# St. John-SVN trade



## Transit (Sep 12, 2007)

I'm looking to try and get early June 2008 and was wondering what size rooms if any would be most available.


----------



## tomandrobin (Sep 12, 2007)

One would think studios, but I don't know.


----------



## iluvwdw (Sep 12, 2007)

Transit said:


> I'm looking to try and get early June 2008 and was wondering what size rooms if any would be most available.



You have to wait until 8 months from the date you want to check in to make the ressie.  I've never stayed there but hope to one day.  GOOD LUCK!  Take whatever size villa they have, they are hard to come by!


----------



## mariawolf (Sep 12, 2007)

You would have to be pretty lucky to get that trade--most of the weeks there are fixed and most people aren't going to trade.


----------



## DavidnRobin (Sep 13, 2007)

tomandrobin said:


> One would think studios, but I don't know.




Yes - studios and 1Bd villas are more numerous.  Also, with the BV section opening - I think you will see more ability to excahnge into WSJ.. Unlike the VG villas - BV villas was held to a certain amount of fixed week ownership.

Be aware - they changed the seasons to different week groupings than VG and only have 2 and 3 Bd villas, but the SOs are cheap compared to some other resorts.

Also - I wrote about this before - something more is going on with VG villas than 'meets the eye' - while there is a claim they are difficult to impossible to exchange into - there are many unused and SVO rented villas during our week (24).


----------



## tomandrobin (Sep 13, 2007)

DavidnRobin said:


> Yes - studios and 1Bd villas are more numerous.  Also, with the BV section opening - I think you will see more ability to excahnge into WSJ.. Unlike the VG villas - BV villas was held to a certain amount of fixed week ownership.
> 
> Be aware - they changed the seasons to different week groupings than VG and only have 2 and 3 Bd villas, but the SOs are cheap compared to some other resorts.
> 
> Also - I wrote about this before - something more is going on with VG villas than 'meets the eye' - while there is a claim they are difficult to impossible to exchange into - there are many unused and SVO rented villas during our week (24).

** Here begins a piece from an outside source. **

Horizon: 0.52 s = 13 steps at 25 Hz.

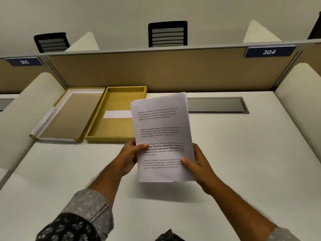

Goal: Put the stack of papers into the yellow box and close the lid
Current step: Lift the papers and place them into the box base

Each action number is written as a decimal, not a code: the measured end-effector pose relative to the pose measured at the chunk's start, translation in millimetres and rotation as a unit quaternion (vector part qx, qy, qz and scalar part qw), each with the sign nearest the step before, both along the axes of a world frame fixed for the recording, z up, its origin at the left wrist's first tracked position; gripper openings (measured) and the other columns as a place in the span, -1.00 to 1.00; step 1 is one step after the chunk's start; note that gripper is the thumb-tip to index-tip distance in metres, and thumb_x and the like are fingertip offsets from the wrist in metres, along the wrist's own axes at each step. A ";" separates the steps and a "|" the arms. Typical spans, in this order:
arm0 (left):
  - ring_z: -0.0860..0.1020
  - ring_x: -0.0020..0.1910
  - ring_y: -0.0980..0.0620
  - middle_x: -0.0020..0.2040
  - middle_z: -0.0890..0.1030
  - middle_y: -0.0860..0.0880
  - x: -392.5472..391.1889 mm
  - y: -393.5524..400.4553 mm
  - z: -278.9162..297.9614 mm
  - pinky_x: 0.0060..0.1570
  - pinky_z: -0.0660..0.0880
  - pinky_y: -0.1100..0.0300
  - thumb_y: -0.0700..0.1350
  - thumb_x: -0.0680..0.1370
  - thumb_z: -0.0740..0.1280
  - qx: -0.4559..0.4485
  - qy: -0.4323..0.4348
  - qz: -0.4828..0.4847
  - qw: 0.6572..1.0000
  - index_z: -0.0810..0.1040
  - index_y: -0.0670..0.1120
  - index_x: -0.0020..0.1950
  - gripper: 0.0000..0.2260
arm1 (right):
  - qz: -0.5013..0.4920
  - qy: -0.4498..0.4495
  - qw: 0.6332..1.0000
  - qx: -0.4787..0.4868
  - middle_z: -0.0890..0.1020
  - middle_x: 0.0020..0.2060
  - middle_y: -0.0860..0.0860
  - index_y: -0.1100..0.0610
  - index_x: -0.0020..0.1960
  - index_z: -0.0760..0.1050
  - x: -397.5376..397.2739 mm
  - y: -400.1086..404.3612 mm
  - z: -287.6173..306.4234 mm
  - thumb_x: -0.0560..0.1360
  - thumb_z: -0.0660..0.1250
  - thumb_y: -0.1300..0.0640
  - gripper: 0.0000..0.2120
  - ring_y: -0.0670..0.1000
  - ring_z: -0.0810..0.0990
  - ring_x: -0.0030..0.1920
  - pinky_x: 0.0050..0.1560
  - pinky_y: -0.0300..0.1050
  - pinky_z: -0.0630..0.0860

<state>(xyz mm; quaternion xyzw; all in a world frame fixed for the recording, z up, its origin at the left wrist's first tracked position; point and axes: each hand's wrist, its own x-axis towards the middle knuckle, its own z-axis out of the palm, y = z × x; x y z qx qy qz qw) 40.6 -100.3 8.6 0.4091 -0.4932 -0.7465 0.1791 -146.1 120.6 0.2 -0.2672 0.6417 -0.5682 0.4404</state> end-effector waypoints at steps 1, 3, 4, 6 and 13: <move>0.71 0.19 -0.22 0.24 0.73 -0.17 4.5 -3.8 5.8 0.03 0.69 -0.02 -0.23 0.41 0.58 -0.024 0.018 0.011 0.999 0.63 -0.09 0.34 -0.51 | -0.002 0.006 1.000 -0.011 0.67 0.20 -0.23 -0.19 0.41 0.41 9.2 -5.1 -1.1 0.55 0.43 0.05 -0.53 -0.08 0.71 0.20 0.05 -0.13 0.72; 0.72 0.15 -0.20 0.18 0.76 -0.14 17.2 -9.3 14.0 0.01 0.69 0.02 -0.29 0.41 0.59 -0.098 0.027 0.031 0.994 0.67 -0.09 0.26 -0.57 | -0.020 0.032 0.999 -0.023 0.66 0.23 -0.14 -0.15 0.41 0.41 28.4 -18.8 -2.9 0.60 0.43 0.14 -0.55 -0.10 0.68 0.22 0.08 -0.18 0.69; 0.73 0.12 -0.15 0.15 0.77 -0.10 25.7 -12.7 15.8 0.00 0.69 0.06 -0.29 0.41 0.60 -0.136 0.022 0.027 0.990 0.69 -0.06 0.23 -0.59 | -0.036 0.047 0.998 -0.025 0.65 0.24 -0.11 -0.11 0.42 0.42 38.3 -26.6 -5.1 0.62 0.42 0.21 -0.55 -0.12 0.66 0.22 0.09 -0.22 0.67; 0.74 0.06 -0.05 0.10 0.77 -0.03 42.8 -21.1 14.4 -0.06 0.69 0.13 -0.20 0.39 0.62 -0.184 0.016 -0.001 0.983 0.72 0.05 0.16 -0.63 | -0.074 0.058 0.995 -0.018 0.68 0.21 -0.06 0.01 0.44 0.47 56.3 -40.8 -13.1 0.63 0.38 0.32 -0.57 -0.09 0.67 0.22 0.06 -0.27 0.65; 0.73 0.06 0.09 0.09 0.77 0.10 93.1 -38.4 -27.8 -0.08 0.66 0.27 -0.13 0.39 0.61 -0.148 -0.002 -0.063 0.987 0.70 0.24 0.11 -0.62 | -0.128 0.063 0.988 0.062 0.70 0.13 -0.26 -0.15 0.38 0.52 101.1 -62.8 -37.7 0.64 0.36 0.28 -0.57 -0.22 0.67 0.16 -0.05 -0.39 0.63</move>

Do you think that its becuse its unsold inventory?


----------



## Loriannf (Sep 13, 2007)

*I think its the fractional owners*

The Hillside WSJ units were originally sold as fractionals; few of those owners use their entire allotment of weeks and either let them sit empty or try to rent them out.  

Lori


----------



## Fletcher921 (Sep 14, 2007)

Our very first internal trade with our Rancho Mirage Property was into one of the three bedroom villas with our own pool at St. John over Easter week that year.  We loved it!!


----------



## labonnevie (Sep 16, 2007)

*New Bay Vista Villas*

I understand that there will only be 2 and 3 BR villas in the new BV construction.
Does anyone know if these will be lockoffs and there will be the opportunity to rent/exchange into a one bedroom (either premium or studio) portion of the lockoff?
This would certainly free up a lot more opportunity for SO exchanges into WSJ for those of us that could get by with a one bedroom situation.
Also what is the current completion date of these new units? December is the last I heard.
Are they all sold yet?


----------



## johnmfaeth (Sep 16, 2007)

Hi LoriannF,

Many Hillside WSJ were sold as fractionals but some number were also sold as single weeks. I owned a Studio Week 24 that was sold individually. It was a week 24 studio which I sold last year. Did a title search beack to the original deed where it was sold as a single week (versus being split off at some point in time).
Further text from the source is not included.